- WHAT NEEDS TO BE DONE -
Read each of the lines below and tally those with "chair"; the tally is the whole answer.

- INFORMATION PROVIDED -
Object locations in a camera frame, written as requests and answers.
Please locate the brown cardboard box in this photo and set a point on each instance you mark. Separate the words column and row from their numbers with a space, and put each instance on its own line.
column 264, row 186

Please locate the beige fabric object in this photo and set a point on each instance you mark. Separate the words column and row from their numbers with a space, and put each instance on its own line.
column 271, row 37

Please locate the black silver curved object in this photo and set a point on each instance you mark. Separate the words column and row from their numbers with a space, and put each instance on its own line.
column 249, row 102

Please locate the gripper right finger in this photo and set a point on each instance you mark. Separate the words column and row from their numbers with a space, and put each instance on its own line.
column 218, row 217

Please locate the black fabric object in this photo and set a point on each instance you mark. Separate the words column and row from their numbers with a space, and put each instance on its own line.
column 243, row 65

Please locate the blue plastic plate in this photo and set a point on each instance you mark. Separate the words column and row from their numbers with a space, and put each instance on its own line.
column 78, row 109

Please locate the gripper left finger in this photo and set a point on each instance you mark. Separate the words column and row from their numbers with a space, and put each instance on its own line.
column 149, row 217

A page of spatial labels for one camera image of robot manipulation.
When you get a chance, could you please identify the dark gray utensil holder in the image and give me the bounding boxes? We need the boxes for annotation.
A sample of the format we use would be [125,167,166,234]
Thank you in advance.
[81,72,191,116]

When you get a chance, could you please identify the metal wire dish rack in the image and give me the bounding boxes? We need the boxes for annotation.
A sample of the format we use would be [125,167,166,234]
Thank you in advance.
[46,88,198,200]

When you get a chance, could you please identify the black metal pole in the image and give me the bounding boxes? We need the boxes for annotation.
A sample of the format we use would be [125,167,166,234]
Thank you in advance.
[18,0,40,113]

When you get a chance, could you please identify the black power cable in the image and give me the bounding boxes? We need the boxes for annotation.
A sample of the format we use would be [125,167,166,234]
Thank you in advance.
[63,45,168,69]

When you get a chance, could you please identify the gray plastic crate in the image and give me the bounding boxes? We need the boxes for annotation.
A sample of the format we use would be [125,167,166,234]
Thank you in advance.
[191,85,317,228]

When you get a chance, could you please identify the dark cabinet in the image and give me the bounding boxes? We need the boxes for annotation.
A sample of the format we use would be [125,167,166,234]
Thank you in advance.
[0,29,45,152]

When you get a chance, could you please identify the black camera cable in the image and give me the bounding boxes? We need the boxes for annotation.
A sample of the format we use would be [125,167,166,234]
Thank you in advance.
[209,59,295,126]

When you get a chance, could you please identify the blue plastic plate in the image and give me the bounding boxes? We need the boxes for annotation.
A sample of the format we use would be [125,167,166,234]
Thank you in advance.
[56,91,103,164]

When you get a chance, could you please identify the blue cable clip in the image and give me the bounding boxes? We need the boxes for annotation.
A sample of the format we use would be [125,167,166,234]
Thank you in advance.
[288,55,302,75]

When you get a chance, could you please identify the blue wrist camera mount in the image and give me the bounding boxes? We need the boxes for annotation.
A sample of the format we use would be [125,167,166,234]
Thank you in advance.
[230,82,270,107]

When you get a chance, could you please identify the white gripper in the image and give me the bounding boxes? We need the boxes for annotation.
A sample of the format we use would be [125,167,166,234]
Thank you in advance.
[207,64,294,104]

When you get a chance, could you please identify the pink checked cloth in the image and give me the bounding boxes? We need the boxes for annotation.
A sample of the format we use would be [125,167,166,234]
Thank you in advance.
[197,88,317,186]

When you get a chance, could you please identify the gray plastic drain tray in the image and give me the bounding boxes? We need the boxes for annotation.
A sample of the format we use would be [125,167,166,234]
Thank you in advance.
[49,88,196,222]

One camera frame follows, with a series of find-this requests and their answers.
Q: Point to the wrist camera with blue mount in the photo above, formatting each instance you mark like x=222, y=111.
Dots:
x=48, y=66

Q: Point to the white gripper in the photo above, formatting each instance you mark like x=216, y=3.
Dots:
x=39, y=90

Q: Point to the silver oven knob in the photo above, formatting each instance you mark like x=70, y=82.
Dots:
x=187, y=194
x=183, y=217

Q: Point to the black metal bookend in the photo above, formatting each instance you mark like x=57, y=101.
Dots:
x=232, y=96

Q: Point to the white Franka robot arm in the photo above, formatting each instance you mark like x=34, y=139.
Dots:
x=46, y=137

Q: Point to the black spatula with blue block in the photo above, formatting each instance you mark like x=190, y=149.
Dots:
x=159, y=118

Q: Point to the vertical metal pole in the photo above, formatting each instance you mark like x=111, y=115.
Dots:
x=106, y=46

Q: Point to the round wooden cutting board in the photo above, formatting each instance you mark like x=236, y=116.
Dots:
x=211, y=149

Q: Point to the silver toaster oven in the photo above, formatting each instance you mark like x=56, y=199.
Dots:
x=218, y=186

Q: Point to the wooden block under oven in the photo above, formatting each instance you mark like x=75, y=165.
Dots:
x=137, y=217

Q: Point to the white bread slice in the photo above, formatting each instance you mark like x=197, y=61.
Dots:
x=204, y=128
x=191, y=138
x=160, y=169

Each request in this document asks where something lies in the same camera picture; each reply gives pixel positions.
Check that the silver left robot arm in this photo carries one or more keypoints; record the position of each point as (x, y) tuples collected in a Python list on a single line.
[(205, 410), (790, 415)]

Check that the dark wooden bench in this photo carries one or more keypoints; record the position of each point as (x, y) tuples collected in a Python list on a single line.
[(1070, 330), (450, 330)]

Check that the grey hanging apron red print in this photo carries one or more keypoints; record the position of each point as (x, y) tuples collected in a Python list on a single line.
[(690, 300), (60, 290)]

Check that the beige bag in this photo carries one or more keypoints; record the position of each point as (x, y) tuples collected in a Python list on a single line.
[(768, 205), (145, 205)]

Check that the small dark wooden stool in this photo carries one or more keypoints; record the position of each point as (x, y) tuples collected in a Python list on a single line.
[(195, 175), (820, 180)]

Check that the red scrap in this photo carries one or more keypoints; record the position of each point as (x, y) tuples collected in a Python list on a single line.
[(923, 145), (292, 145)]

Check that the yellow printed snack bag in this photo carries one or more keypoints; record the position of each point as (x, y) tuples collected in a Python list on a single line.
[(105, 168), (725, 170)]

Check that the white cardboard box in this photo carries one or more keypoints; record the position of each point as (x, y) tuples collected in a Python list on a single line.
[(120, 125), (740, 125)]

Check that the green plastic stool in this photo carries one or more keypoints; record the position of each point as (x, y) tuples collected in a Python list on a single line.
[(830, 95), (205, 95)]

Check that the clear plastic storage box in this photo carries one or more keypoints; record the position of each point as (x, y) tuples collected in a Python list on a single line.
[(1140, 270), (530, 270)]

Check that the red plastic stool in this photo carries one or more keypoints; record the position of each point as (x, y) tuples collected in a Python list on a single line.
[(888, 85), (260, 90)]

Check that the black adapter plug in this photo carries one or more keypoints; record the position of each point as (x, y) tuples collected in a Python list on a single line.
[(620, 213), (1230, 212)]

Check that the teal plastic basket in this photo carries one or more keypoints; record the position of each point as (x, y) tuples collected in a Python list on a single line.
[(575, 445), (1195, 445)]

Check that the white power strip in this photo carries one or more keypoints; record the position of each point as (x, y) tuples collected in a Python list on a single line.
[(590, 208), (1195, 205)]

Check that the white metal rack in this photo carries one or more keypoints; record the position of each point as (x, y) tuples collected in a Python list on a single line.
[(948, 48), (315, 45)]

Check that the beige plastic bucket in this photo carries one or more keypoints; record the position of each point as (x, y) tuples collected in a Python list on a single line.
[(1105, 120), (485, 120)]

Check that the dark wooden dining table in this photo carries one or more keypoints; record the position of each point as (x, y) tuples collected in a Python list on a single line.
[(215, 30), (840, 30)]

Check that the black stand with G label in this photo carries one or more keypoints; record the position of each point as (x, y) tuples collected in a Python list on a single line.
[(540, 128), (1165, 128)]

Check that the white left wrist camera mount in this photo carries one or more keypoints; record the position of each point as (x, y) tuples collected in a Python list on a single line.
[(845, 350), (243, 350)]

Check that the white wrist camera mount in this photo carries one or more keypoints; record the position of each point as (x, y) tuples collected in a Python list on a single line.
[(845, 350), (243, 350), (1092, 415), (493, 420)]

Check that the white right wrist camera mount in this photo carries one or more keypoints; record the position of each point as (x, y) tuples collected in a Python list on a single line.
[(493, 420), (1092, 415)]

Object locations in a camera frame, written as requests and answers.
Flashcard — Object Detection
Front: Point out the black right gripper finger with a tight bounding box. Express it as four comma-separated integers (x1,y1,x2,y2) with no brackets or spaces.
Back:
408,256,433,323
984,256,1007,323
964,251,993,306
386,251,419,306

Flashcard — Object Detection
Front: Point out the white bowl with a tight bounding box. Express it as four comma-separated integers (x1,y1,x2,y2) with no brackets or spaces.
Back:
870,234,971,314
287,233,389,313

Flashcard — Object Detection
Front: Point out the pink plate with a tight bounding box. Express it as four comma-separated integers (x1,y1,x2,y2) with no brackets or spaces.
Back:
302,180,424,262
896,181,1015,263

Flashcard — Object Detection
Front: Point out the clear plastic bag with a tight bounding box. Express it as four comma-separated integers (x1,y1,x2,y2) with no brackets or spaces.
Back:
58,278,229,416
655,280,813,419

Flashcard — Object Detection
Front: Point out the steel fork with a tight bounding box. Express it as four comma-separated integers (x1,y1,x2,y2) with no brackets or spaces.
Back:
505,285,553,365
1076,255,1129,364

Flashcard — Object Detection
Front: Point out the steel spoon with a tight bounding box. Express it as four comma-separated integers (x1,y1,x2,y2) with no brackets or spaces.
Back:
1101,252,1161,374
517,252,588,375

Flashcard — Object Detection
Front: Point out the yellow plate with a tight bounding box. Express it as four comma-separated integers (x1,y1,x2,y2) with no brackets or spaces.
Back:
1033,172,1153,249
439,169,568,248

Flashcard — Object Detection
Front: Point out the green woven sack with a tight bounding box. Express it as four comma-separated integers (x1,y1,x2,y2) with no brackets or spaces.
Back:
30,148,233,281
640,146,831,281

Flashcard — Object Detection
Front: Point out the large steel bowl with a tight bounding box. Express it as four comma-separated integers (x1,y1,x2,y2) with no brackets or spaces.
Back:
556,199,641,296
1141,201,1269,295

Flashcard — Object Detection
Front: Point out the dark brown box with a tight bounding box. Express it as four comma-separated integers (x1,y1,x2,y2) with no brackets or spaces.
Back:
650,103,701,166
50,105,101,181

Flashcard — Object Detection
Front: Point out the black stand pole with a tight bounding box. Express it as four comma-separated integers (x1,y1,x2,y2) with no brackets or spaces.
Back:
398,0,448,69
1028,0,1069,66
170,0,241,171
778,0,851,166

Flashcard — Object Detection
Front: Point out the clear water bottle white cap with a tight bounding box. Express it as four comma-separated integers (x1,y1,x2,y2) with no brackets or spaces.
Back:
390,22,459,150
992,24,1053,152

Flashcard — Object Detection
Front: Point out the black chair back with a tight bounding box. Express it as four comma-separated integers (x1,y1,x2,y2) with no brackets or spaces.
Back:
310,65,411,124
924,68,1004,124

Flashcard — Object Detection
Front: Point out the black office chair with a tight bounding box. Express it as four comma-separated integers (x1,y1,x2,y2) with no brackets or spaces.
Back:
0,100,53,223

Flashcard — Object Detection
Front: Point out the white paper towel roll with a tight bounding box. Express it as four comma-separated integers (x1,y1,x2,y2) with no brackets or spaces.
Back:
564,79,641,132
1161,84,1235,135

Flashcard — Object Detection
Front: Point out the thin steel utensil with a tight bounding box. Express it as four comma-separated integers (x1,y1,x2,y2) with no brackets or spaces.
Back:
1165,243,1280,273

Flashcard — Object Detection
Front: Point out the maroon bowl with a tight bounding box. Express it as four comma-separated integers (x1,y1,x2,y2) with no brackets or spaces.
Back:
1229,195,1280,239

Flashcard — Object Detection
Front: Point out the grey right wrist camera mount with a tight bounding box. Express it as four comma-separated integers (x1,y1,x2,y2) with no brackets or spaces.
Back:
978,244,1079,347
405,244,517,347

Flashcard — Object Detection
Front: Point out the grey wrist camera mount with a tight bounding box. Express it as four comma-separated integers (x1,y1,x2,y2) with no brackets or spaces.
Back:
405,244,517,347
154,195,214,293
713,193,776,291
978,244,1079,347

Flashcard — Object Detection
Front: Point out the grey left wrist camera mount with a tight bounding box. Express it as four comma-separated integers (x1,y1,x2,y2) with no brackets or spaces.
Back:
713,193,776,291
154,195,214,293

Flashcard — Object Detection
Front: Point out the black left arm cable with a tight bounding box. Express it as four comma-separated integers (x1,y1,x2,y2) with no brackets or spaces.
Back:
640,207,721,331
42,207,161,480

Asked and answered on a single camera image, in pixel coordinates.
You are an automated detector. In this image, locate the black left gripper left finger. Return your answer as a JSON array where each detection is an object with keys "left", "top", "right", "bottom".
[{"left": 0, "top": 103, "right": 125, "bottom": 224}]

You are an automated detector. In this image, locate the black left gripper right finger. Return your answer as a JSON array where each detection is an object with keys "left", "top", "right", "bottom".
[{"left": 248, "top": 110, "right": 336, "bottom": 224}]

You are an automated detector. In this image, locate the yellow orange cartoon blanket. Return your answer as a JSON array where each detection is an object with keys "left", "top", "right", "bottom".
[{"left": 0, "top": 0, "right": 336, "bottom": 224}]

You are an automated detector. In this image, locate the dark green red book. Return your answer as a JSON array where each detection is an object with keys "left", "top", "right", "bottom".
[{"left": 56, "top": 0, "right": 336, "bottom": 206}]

- WORKED SOLUTION -
2